**The problem**
Wherever "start" turns up in a line of the entries below, that line counts. Say how many such lines there are, with no other words.

**Recorded data**

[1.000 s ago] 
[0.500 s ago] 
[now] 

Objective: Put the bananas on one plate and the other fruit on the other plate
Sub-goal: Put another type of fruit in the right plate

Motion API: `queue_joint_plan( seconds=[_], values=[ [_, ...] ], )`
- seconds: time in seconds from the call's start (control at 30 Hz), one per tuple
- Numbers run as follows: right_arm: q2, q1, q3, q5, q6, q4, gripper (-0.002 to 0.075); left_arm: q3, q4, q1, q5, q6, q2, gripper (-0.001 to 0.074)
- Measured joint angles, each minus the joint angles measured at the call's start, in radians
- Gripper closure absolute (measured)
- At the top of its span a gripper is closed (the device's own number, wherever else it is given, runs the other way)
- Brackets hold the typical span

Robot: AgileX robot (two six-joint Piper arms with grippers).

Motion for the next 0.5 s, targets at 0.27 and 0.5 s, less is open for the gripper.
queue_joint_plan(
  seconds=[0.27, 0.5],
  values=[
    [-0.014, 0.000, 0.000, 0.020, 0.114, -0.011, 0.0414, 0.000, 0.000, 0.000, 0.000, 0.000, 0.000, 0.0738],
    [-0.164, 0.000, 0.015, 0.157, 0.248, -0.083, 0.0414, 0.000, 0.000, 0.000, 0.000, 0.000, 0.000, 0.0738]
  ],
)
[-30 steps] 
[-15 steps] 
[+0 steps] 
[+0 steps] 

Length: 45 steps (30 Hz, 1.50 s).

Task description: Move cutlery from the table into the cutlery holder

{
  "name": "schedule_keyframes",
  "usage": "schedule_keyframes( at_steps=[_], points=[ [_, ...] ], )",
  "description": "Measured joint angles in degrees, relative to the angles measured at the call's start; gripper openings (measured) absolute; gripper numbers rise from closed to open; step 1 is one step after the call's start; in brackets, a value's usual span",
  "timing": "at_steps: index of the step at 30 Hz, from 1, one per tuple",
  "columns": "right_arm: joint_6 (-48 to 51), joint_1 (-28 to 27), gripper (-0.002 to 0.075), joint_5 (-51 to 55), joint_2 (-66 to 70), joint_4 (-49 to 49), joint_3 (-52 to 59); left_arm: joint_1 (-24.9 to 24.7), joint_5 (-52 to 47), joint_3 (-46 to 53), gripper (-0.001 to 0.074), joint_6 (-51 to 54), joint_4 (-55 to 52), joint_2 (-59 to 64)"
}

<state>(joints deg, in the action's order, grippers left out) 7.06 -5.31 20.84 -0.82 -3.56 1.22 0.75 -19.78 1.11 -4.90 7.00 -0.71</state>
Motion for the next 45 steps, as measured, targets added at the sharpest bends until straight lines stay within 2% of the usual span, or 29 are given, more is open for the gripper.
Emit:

**Output for this exercise**
3